Hastings Cent Rep. 2020 May;50(3):79-80. doi: 10.1002/hast.1145.
The pandemic creates unprecedented challenges to society and to health care systems around the world. Like all crises, these provide a unique opportunity to rethink the fundamental limiting assumptions and institutional inertia of our established systems. These inertial assumptions have obscured deeply rooted problems in health care and deflected attempts to address them. As hospitals begin to welcome all patients back, they should resist the temptation to go back to business as usual. Instead, they should retain the more deliberative, explicit, and transparent ways of thinking that have informed the development of crisis standards of care.

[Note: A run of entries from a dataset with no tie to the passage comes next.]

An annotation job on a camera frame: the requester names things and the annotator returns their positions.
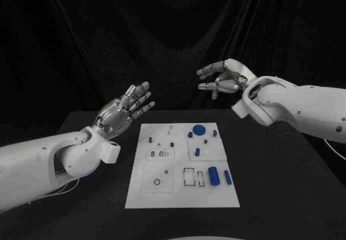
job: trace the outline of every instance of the hole
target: hole
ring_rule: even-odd
[[[343,130],[343,127],[339,125],[335,130],[336,130],[337,133],[340,133],[342,130]]]

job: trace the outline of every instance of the blue cap
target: blue cap
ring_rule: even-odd
[[[195,125],[195,127],[193,127],[193,133],[196,134],[196,135],[203,135],[205,133],[206,133],[206,128],[205,128],[205,126],[202,126],[202,125]]]

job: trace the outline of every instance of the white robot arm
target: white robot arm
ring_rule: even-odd
[[[49,136],[0,147],[0,211],[58,190],[90,175],[101,161],[117,162],[121,147],[110,141],[156,105],[143,104],[151,93],[149,82],[131,86],[101,109],[91,126],[79,132]],[[55,155],[64,171],[55,172]]]
[[[301,133],[346,143],[346,89],[297,86],[275,76],[257,77],[234,59],[211,64],[196,74],[203,80],[215,72],[224,73],[198,88],[212,90],[212,99],[218,92],[242,90],[242,98],[232,106],[241,118],[251,115],[264,126],[286,121]]]

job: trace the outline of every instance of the small blue part
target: small blue part
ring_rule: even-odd
[[[196,148],[196,153],[195,153],[195,155],[196,155],[196,156],[201,155],[201,149],[199,149],[199,148]]]
[[[226,179],[226,184],[231,185],[232,181],[231,181],[231,176],[229,176],[229,171],[225,170],[225,179]]]
[[[195,125],[193,126],[193,133],[196,134],[196,135],[203,135],[205,133],[206,133],[206,128],[205,128],[205,126],[202,126],[202,125]]]
[[[215,166],[211,166],[208,168],[208,172],[209,172],[209,178],[211,178],[211,185],[212,186],[218,186],[221,185],[221,179],[219,179],[219,174],[218,174],[218,169]]]

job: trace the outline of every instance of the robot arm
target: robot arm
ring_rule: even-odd
[[[156,105],[151,101],[137,110],[151,95],[149,87],[149,82],[137,87],[133,85],[104,106],[91,126],[79,132],[0,147],[0,211],[32,202],[90,175],[101,161],[117,162],[121,147],[110,139]],[[61,173],[55,173],[55,155],[65,170]]]
[[[216,62],[198,70],[203,80],[224,72],[215,82],[201,83],[201,90],[235,93],[241,100],[232,110],[241,118],[251,115],[264,126],[286,121],[304,134],[346,143],[346,89],[314,85],[297,86],[274,76],[257,77],[247,66],[234,59]]]

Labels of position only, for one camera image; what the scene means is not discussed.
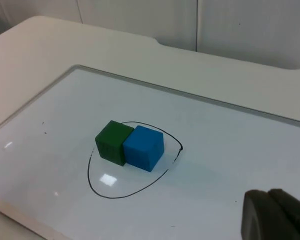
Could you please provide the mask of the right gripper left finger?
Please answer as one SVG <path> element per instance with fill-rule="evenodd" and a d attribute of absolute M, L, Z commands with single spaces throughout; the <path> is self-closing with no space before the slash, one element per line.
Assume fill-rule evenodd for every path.
<path fill-rule="evenodd" d="M 243 240 L 300 240 L 300 233 L 267 192 L 249 190 L 244 194 L 241 237 Z"/>

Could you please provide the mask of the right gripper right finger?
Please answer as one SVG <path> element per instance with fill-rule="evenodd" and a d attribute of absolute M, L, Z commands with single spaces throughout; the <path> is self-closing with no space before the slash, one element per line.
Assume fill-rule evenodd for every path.
<path fill-rule="evenodd" d="M 300 200 L 282 189 L 271 189 L 268 194 L 277 202 L 282 211 L 300 234 Z"/>

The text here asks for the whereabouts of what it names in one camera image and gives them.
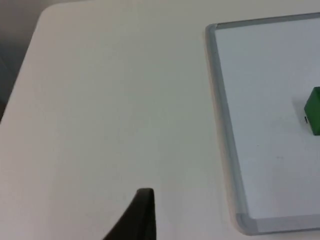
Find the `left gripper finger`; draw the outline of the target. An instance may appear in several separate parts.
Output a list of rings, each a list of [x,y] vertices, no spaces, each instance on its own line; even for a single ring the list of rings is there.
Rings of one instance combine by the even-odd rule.
[[[140,188],[105,240],[155,240],[157,238],[155,193]]]

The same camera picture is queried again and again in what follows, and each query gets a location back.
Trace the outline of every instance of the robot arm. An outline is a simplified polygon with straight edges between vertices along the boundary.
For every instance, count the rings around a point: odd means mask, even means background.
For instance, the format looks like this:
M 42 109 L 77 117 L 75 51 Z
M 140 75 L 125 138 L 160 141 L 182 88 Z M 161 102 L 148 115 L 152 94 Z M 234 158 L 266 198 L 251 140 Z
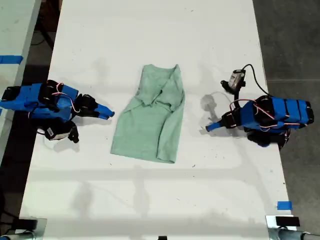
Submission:
M 53 80 L 7 87 L 0 107 L 28 112 L 31 123 L 49 140 L 68 137 L 75 143 L 79 141 L 77 126 L 72 122 L 75 116 L 107 120 L 115 114 L 90 95 L 78 95 L 78 90 Z

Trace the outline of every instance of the black cable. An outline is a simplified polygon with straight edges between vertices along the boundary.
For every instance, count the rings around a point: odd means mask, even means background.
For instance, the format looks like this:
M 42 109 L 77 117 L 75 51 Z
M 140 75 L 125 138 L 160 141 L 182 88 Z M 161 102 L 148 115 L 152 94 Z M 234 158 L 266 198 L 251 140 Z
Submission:
M 254 69 L 254 66 L 252 66 L 252 64 L 249 63 L 249 64 L 245 65 L 245 66 L 242 68 L 242 70 L 244 70 L 244 69 L 245 69 L 246 67 L 248 67 L 248 66 L 251 67 L 252 73 L 253 73 L 253 77 L 254 77 L 254 81 L 255 81 L 255 83 L 257 84 L 257 86 L 261 89 L 261 91 L 264 92 L 265 94 L 267 94 L 268 96 L 273 97 L 271 94 L 269 94 L 268 92 L 266 92 L 266 91 L 259 85 L 259 83 L 258 83 L 258 81 L 257 81 L 257 78 L 256 78 L 255 69 Z
M 36 131 L 37 134 L 40 134 L 40 135 L 45 135 L 44 133 L 42 132 L 39 132 L 38 130 Z
M 17 216 L 13 215 L 12 213 L 10 213 L 10 212 L 8 212 L 6 210 L 3 210 L 3 213 L 8 215 L 8 216 L 10 216 L 10 217 L 12 217 L 12 218 L 14 218 L 14 219 L 19 219 Z
M 38 108 L 38 106 L 39 106 L 39 102 L 36 102 L 36 103 L 35 103 L 35 107 L 32 109 L 32 111 L 31 111 L 30 114 L 28 115 L 28 118 L 31 117 L 31 115 L 35 112 L 35 110 Z
M 10 222 L 3 222 L 3 221 L 0 221 L 0 225 L 12 225 L 12 223 L 10 223 Z
M 44 41 L 45 41 L 45 39 L 43 39 L 41 42 L 31 44 L 31 46 L 37 46 L 37 45 L 40 45 L 40 44 L 42 44 Z

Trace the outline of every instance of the white wire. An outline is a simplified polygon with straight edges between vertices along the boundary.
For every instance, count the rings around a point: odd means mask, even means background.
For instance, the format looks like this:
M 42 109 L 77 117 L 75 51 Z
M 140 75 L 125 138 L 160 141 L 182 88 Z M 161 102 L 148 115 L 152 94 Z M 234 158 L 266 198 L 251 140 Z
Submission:
M 60 92 L 60 91 L 59 91 L 58 87 L 59 87 L 60 85 L 63 85 L 63 83 L 62 83 L 62 82 L 59 82 L 59 83 L 56 85 L 56 91 L 57 91 L 57 92 L 52 93 L 52 95 L 54 95 L 54 96 L 56 96 L 56 95 L 64 95 L 64 96 L 69 97 L 73 110 L 74 110 L 76 113 L 80 113 L 80 109 L 79 109 L 79 110 L 76 110 L 76 108 L 75 108 L 75 106 L 74 106 L 74 101 L 72 100 L 72 98 L 71 98 L 68 94 L 65 94 L 64 92 Z
M 55 92 L 55 93 L 52 93 L 52 95 L 56 96 L 56 95 L 64 95 L 64 96 L 67 96 L 69 99 L 70 99 L 70 102 L 71 102 L 71 105 L 72 105 L 72 108 L 73 110 L 76 112 L 76 113 L 80 113 L 80 110 L 76 110 L 75 109 L 75 106 L 74 106 L 74 101 L 72 101 L 72 98 L 68 95 L 68 94 L 65 94 L 64 92 Z

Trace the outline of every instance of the white table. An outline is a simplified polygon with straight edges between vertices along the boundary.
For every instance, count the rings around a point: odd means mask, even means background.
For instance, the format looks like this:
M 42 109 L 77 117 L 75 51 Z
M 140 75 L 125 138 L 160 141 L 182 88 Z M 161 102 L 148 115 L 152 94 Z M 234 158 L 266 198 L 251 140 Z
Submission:
M 0 55 L 23 56 L 18 64 L 0 64 L 0 97 L 9 86 L 22 83 L 41 0 L 0 0 Z M 13 111 L 0 116 L 0 164 L 11 129 Z
M 175 164 L 110 154 L 118 117 L 143 65 L 179 64 L 186 92 Z M 268 239 L 265 215 L 287 201 L 278 147 L 241 130 L 204 134 L 233 96 L 221 80 L 252 63 L 266 88 L 251 0 L 64 0 L 49 78 L 96 98 L 112 120 L 76 119 L 78 144 L 35 141 L 22 217 L 48 219 L 45 239 Z M 263 93 L 247 71 L 240 96 Z

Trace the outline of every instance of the cable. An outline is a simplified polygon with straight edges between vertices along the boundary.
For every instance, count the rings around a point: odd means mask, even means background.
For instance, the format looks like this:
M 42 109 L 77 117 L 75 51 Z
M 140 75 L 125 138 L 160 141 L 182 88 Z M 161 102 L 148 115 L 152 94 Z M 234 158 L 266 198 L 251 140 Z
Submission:
M 232 105 L 233 103 L 235 103 L 235 102 L 238 102 L 238 101 L 252 101 L 252 102 L 256 103 L 256 100 L 252 100 L 252 99 L 237 99 L 237 100 L 234 100 L 233 102 L 230 103 L 230 105 L 229 105 L 230 111 L 232 111 L 231 105 Z M 275 120 L 275 117 L 272 116 L 271 114 L 269 114 L 266 110 L 263 110 L 261 107 L 257 106 L 256 104 L 253 104 L 253 105 L 257 108 L 257 110 L 261 110 L 263 113 L 265 113 L 266 115 L 268 115 L 272 120 Z
M 10 217 L 12 217 L 12 218 L 14 218 L 14 219 L 19 219 L 17 216 L 13 215 L 12 213 L 10 213 L 10 212 L 8 212 L 8 211 L 6 211 L 6 210 L 3 210 L 2 212 L 3 212 L 4 214 L 6 214 L 6 215 L 8 215 L 8 216 L 10 216 Z
M 0 221 L 0 225 L 12 225 L 12 223 L 10 223 L 10 222 L 3 222 L 3 221 Z
M 35 107 L 32 109 L 32 111 L 30 111 L 30 112 L 28 113 L 28 119 L 30 119 L 31 114 L 34 113 L 34 111 L 38 108 L 38 106 L 39 106 L 39 102 L 36 102 L 36 103 L 35 103 Z
M 44 41 L 45 41 L 45 39 L 43 39 L 41 42 L 31 44 L 31 46 L 37 46 L 37 45 L 40 45 L 40 44 L 42 44 Z
M 56 95 L 64 95 L 64 96 L 67 96 L 67 97 L 70 99 L 70 102 L 71 102 L 71 105 L 72 105 L 73 110 L 74 110 L 76 113 L 80 113 L 80 109 L 79 109 L 79 110 L 76 110 L 75 105 L 74 105 L 74 101 L 72 100 L 72 98 L 71 98 L 68 94 L 65 94 L 64 92 L 60 92 L 60 91 L 59 91 L 58 87 L 59 87 L 60 85 L 63 85 L 63 83 L 60 82 L 60 83 L 58 83 L 58 84 L 56 85 L 56 91 L 57 91 L 57 92 L 52 93 L 52 95 L 54 95 L 54 96 L 56 96 Z
M 236 103 L 236 102 L 238 102 L 238 101 L 248 101 L 248 102 L 250 102 L 250 101 L 252 101 L 252 102 L 256 102 L 256 100 L 252 100 L 252 99 L 237 99 L 237 100 L 234 100 L 233 102 L 231 102 L 230 103 L 230 105 L 229 105 L 229 107 L 230 107 L 230 111 L 232 111 L 232 108 L 231 108 L 231 105 L 232 104 L 234 104 L 234 103 Z
M 268 92 L 266 92 L 266 91 L 259 85 L 259 83 L 258 83 L 258 81 L 257 81 L 257 78 L 256 78 L 255 69 L 254 69 L 254 66 L 252 66 L 252 64 L 249 63 L 249 64 L 245 65 L 245 66 L 242 68 L 242 70 L 244 70 L 244 69 L 245 69 L 246 67 L 248 67 L 248 66 L 251 67 L 254 81 L 255 81 L 255 83 L 257 84 L 257 86 L 261 89 L 261 91 L 264 92 L 265 94 L 267 94 L 268 96 L 273 97 L 271 94 L 269 94 Z
M 259 109 L 264 114 L 268 115 L 272 120 L 275 120 L 275 117 L 272 116 L 270 113 L 268 113 L 266 110 L 263 110 L 261 107 L 257 106 L 256 104 L 253 104 L 257 109 Z

The key lesson to be learned from those exercises in rational deliberation is that justice must be the ethical foundation of all standards of care. Justice demands that hospitals take a safety-net approach to providing services that prioritizes the most vulnerable segments of society, continue to expand telemedicine in ways that improve access without exacerbating disparities, invest in community-based care, and fully staff hospitals and clinics on nights and weekends.
大流行给社会和世界各地的医疗保健系统带来了前所未有的挑战。与所有危机一样,这些挑战为重新思考我们既定体系的基本限制假设和体制惯性提供了独特的机会。这些惯性假设掩盖了医疗保健中根深蒂固的问题,并转移了人们解决这些问题的努力。随着医院开始欢迎所有患者回来,它们应该抵制恢复常态的诱惑。相反,它们应该保留更慎重、更明确和更透明的思维方式,这些方式为制定危机护理标准提供了信息。从这些理性思考的练习中吸取的关键教训是,正义必须成为所有护理标准的伦理基础。正义要求医院采取安全网方法提供服务,优先考虑社会中最脆弱的群体,继续以改善获取机会而不会加剧差距的方式扩大远程医疗,投资于基于社区的护理,并在夜间和周末为医院和诊所配备充足的人员。